Для начала было два недостатка — у него не было оружия, и Терлей более опытен в поисках врага. Но у Джейсона были и преимущества. Первое — он был уверен, что у Терлея проблемы. Психические. С глазами или с мозгом. Он был экспертом практически в любом оружии, в меткой стрельбе, но все же стрелял влево. Он видел прицел, но что-то случалось между глазами и мозгом, и Терлей стрелял, хоть из лазера, хоть из ружья, влево. Он не думал, что Терлей понял это и позаботился о поправке.
Второе преимущество — у Терлей осталось мало выстрелов. Конечно, Терлей осознавал это. Поэтому он использовал оружие Луиса. Мысленно подсчитав сделанные Терлеем выстрелы, Джейсон получил одиннадцать: шестеро часовых на тропе, сдавшийся подросток и четыре — в лаборатории. Значит, осталось три, и нужно придумать, как заставить его их растратить.

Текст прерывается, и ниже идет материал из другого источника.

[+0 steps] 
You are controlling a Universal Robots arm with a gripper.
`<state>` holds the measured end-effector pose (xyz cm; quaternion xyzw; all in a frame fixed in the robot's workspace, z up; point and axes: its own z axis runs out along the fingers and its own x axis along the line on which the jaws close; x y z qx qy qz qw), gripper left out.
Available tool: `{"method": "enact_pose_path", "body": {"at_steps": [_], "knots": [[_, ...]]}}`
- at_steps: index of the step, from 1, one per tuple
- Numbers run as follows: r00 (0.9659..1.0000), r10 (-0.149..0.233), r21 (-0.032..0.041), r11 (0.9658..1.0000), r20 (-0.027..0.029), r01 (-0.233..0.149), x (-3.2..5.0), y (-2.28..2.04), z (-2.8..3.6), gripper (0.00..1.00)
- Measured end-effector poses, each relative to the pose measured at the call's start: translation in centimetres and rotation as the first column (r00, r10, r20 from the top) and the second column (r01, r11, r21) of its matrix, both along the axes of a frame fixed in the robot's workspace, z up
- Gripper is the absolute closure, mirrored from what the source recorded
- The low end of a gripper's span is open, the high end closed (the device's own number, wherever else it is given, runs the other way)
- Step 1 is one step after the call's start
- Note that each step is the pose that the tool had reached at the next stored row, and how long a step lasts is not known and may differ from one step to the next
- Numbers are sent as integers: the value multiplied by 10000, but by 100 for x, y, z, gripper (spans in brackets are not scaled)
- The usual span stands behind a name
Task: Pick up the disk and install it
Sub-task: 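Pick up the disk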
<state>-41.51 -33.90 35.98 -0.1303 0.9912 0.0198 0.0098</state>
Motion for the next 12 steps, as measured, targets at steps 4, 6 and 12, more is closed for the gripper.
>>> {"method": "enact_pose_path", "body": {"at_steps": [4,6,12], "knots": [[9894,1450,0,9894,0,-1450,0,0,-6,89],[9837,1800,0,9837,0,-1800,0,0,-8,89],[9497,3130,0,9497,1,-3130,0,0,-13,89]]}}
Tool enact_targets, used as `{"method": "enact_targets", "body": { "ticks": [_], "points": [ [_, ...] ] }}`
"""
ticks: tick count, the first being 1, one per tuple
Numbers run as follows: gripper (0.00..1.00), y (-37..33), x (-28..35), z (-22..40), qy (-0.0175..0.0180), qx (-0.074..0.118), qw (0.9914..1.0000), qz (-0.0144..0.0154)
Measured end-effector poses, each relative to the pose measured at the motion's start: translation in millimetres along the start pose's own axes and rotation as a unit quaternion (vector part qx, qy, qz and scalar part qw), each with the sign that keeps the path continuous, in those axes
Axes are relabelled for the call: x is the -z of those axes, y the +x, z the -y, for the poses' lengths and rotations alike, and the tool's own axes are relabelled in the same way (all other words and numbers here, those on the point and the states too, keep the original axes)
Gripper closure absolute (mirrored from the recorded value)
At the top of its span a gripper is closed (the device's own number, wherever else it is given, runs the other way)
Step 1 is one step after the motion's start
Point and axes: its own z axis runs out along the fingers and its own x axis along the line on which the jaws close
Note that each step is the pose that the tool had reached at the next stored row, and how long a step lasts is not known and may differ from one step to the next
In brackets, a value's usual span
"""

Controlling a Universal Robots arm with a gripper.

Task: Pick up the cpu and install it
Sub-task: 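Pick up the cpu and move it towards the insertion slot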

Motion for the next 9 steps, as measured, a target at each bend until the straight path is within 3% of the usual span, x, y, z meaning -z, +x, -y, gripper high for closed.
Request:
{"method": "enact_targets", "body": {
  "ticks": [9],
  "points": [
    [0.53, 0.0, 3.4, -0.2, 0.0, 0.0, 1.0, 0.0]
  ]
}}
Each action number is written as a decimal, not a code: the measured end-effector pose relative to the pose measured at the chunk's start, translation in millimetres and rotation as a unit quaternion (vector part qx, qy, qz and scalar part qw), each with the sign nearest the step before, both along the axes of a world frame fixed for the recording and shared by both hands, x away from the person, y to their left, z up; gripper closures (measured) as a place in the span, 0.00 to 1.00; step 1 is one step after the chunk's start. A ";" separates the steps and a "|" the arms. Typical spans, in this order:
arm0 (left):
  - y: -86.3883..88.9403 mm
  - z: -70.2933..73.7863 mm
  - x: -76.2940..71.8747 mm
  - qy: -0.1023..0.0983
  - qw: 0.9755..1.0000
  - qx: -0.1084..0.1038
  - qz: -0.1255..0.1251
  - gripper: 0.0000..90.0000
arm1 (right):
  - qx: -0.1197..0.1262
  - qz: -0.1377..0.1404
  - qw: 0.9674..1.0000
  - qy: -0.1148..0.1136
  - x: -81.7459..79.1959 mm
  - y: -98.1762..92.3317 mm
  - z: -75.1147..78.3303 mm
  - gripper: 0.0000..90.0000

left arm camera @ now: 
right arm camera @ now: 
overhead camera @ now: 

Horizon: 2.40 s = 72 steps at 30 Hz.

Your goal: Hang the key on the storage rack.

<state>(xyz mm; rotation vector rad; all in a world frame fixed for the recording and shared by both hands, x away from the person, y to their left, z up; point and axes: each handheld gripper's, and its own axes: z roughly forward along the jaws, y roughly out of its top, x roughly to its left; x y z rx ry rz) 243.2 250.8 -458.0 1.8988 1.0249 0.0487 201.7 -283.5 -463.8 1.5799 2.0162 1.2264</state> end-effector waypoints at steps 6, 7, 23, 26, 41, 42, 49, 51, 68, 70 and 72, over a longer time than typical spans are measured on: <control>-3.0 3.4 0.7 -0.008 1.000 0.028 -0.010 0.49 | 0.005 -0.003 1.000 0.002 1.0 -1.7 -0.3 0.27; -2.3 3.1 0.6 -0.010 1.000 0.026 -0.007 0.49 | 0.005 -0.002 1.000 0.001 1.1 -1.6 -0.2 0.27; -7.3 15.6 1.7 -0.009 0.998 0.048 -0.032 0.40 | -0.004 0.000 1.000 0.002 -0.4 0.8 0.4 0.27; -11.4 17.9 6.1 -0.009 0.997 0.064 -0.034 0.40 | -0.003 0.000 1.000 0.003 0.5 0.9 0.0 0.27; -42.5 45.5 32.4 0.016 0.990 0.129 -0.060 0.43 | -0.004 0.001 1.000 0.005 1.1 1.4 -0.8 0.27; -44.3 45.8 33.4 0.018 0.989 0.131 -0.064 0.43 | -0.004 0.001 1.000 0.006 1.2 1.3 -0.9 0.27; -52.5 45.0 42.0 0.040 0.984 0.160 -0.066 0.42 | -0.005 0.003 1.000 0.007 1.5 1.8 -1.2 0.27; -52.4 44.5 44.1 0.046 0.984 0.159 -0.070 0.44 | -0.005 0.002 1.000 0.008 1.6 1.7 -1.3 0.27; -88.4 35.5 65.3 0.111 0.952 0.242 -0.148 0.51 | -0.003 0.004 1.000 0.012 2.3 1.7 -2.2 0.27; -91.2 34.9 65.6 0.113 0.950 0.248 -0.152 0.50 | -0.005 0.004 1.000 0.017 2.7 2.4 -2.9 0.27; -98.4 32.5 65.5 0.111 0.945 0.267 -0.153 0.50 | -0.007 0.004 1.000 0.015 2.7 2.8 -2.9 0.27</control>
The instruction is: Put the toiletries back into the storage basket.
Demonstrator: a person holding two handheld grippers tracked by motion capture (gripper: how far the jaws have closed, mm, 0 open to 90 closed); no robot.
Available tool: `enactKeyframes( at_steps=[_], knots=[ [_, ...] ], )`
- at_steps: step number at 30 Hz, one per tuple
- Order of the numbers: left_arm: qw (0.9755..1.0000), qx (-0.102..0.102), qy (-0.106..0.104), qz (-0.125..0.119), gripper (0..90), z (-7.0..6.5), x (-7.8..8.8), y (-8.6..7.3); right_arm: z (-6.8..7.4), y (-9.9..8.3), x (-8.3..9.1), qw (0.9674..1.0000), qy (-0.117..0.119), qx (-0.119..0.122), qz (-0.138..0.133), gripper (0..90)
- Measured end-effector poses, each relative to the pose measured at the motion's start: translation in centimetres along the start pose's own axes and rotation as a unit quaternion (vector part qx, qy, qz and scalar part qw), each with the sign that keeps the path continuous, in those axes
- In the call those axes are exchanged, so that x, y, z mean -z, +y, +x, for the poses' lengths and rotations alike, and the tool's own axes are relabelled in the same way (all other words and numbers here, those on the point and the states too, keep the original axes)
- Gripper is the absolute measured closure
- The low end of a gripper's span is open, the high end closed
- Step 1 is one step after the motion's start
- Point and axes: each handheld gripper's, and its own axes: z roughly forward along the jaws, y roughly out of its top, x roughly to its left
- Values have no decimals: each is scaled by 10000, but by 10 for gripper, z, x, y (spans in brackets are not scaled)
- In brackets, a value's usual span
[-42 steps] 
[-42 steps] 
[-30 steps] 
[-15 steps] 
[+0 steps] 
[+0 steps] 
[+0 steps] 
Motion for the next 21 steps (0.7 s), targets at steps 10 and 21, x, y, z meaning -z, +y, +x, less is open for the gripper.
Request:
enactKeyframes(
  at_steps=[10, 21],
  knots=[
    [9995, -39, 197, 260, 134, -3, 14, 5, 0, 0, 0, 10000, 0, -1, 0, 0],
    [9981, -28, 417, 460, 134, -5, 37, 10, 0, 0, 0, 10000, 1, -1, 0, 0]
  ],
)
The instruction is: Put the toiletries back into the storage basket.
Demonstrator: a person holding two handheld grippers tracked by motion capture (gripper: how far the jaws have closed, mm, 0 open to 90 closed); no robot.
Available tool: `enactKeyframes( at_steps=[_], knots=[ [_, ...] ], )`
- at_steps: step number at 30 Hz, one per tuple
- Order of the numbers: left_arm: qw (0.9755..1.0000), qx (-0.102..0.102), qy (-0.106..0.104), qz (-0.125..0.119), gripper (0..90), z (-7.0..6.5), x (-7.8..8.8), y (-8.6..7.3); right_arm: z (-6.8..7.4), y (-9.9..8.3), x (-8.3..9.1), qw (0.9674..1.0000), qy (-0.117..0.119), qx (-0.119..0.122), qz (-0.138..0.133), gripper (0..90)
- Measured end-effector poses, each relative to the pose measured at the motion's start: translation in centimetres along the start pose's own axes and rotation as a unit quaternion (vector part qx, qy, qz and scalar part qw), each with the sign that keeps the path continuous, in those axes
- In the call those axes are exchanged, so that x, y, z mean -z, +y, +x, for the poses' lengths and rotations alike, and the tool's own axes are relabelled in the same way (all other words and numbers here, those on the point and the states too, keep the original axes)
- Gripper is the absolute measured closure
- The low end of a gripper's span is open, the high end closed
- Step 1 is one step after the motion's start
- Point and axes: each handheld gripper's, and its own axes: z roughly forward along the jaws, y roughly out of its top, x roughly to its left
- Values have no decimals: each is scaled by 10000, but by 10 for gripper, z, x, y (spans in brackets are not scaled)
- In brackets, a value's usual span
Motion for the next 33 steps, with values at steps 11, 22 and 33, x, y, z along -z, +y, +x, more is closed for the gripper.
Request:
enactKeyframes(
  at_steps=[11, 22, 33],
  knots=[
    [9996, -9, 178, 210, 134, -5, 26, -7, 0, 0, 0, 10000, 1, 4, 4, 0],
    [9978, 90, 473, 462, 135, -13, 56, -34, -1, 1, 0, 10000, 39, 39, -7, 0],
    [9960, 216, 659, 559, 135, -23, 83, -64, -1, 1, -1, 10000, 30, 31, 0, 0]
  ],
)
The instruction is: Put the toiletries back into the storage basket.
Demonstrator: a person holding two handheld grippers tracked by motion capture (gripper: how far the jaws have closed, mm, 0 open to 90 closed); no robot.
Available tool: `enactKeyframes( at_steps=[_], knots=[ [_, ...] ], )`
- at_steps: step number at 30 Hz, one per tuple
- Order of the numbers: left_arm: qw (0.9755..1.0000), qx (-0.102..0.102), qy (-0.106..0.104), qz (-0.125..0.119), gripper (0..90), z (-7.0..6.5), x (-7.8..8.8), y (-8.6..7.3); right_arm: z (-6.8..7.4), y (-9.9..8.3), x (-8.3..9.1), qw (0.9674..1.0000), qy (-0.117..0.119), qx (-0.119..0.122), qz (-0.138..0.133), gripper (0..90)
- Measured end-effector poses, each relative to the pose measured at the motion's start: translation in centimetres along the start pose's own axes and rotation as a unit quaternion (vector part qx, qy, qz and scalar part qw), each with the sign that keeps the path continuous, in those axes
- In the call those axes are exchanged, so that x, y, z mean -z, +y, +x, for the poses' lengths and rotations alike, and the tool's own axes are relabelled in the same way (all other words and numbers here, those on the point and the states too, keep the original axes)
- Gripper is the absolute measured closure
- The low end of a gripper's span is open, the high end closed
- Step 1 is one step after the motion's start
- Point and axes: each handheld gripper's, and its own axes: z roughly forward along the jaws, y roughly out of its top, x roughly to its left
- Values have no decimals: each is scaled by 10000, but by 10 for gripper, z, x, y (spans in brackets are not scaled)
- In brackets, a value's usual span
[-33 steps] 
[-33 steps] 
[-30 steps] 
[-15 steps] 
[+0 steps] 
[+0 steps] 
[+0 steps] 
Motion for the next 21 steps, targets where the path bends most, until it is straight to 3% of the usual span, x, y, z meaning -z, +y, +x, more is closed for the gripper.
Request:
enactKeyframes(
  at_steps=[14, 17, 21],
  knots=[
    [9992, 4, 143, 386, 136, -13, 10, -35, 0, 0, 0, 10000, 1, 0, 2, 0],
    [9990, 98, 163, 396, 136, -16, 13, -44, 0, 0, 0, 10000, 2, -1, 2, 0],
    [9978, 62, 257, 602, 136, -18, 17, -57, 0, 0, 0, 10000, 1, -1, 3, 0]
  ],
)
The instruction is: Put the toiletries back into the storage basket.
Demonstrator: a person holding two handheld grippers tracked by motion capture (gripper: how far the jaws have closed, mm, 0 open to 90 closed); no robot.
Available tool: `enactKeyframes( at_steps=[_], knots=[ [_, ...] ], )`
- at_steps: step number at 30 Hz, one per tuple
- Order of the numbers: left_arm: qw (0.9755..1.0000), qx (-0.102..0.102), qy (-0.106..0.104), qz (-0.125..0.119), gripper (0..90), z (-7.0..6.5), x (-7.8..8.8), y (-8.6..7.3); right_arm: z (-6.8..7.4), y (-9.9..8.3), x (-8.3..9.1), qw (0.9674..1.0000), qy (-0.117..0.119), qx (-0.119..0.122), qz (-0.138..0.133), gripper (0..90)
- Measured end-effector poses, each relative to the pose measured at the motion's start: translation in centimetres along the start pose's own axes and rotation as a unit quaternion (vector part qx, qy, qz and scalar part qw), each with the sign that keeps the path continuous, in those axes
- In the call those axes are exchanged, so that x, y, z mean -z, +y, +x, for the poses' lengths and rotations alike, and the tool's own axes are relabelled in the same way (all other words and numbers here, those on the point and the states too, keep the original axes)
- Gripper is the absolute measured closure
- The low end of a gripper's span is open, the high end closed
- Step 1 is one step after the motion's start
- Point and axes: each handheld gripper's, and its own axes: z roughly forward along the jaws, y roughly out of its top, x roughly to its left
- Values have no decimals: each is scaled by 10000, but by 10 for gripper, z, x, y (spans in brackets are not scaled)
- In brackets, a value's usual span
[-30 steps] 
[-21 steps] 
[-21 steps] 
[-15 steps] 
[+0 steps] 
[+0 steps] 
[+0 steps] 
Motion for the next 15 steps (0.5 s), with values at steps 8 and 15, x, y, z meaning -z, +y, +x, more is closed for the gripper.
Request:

Но лучшее оружие Джейсона — он хотел смерти Терлея. Не из-за альтруизма, как он говорил Коллинзу. Не для того, чтобы остановить заражение. Джейсон хотел смерти Терлея, потому что тот вор. Если бы не его больной мозг, Бруни шла бы рядом с ним к пляжу и штабу Института в Нью-Йорке. Она была бы жива. Они были бы вместе хотя бы два года. Терлей украл у них это время. Похитил, убил и сжег в горящем бараке. И Джейсон собирался заставить Терлея оплатить это время.
По крайней мере одно он понял в Пунта де Флеча: он Исполнитель. Он пытался переубедить себя. Но это было так. Он научился любить и ненавидеть и узнал, как это — хотеть убить. Один объект ненависти был уже мертв, другой ждал смерти неподалеку. Джейсон не заставит его ждать долго.
Медленно он поднялся с корточек и чуть не упал. Нога снова онемела, и он старался расшевелить её как можно бесшумнее. Это не помогло, и он ударил ногу, но ничего не ощутил. Мир перевернулся. Правая рука подтвердила, что левый бок, весь левый бок, был мертв. Он ничего не чувствовал. Он попытался ударить левой и выругался — рука ударила слабо, неохотно и неэффективно.
Он вспомнил объяснение Роузголда про онемение и вздрогнул. У него есть 48 часов. Слишком мало.
Роузголд говорил, что тело при правильном уходе живет три месяца. Три месяца. Прошло только два. Он снова чувствовал себя одураченным, но с онемением не поспоришь. Он решил, что сказалось время, проведенное с О'Брайеном. Дрянное питание, недостаток сна, постоянное физическое и психическое напряжение вылились в ускоренное разрушение клеток.